I found a Verizon store, which wasn’t difficult, since there are about a dozen of them in every mall in America. The place was packed as it always is, so I signed in, and went over to wait by a display of smart phones the size of small TV sets. I was thinking about how ridiculous I would look holding such an object up to my ear, when I heard my name: “Mark, an associate is available to help you.” I meekly raised my hand, and a young woman came over. “How can we help you today?” she asked. “Are you looking for a new Grow-Light?”
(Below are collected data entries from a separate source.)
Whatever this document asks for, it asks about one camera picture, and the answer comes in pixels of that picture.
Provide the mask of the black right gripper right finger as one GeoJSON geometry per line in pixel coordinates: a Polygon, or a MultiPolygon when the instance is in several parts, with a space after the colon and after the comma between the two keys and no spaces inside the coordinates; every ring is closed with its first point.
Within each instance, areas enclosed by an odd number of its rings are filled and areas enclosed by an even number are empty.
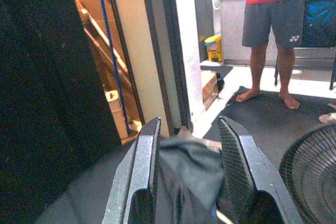
{"type": "Polygon", "coordinates": [[[226,116],[218,127],[234,223],[302,223],[277,168],[249,132],[226,116]]]}

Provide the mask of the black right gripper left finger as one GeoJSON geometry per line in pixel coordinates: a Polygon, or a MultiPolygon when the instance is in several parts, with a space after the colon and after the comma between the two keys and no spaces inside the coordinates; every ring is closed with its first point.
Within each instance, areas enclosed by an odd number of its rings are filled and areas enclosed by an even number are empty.
{"type": "Polygon", "coordinates": [[[118,165],[102,223],[155,223],[160,130],[146,123],[118,165]]]}
“Oh come on!” I yelled. “Certainly the Verizon store is not suddenly selling Grow-lights just because you think I’m shopping for a greenhouse!”
“Of course not,” she replied calmly. “But I can send you to the store with the largest selection of Grow-Lights at the best prices.”
I took a deep breath. “I just want one of those smart watches that synch with your iPhone.”
“Sorry, we don’t carry those. Can I interest you in some potting soil?”
I just couldn’t go on like this! I left Verizon, and was followed by a shady-looking character who kept saying, “Psst, Mark, wanna buy a watch?” As I raced toward the parking garage, I noticed that the Portable Greenhouse Store was now Cell Phone & Watch World. I reached my car, tore the “MARK–GET UNLOCKED CELLS PHONES CHEAP!” flyer off the windshield, and drove directly to CVS to buy some Advil.
I went straight home, where my wife greeted me with the news that she had discovered a Canadian pharmacy with great prices on pain relievers. And then…
…I woke up. It had all been a horrible nightmare.
Sometimes the Internet really creeps me out.
See you soon.
P.S. I didn’t get her the watch, either.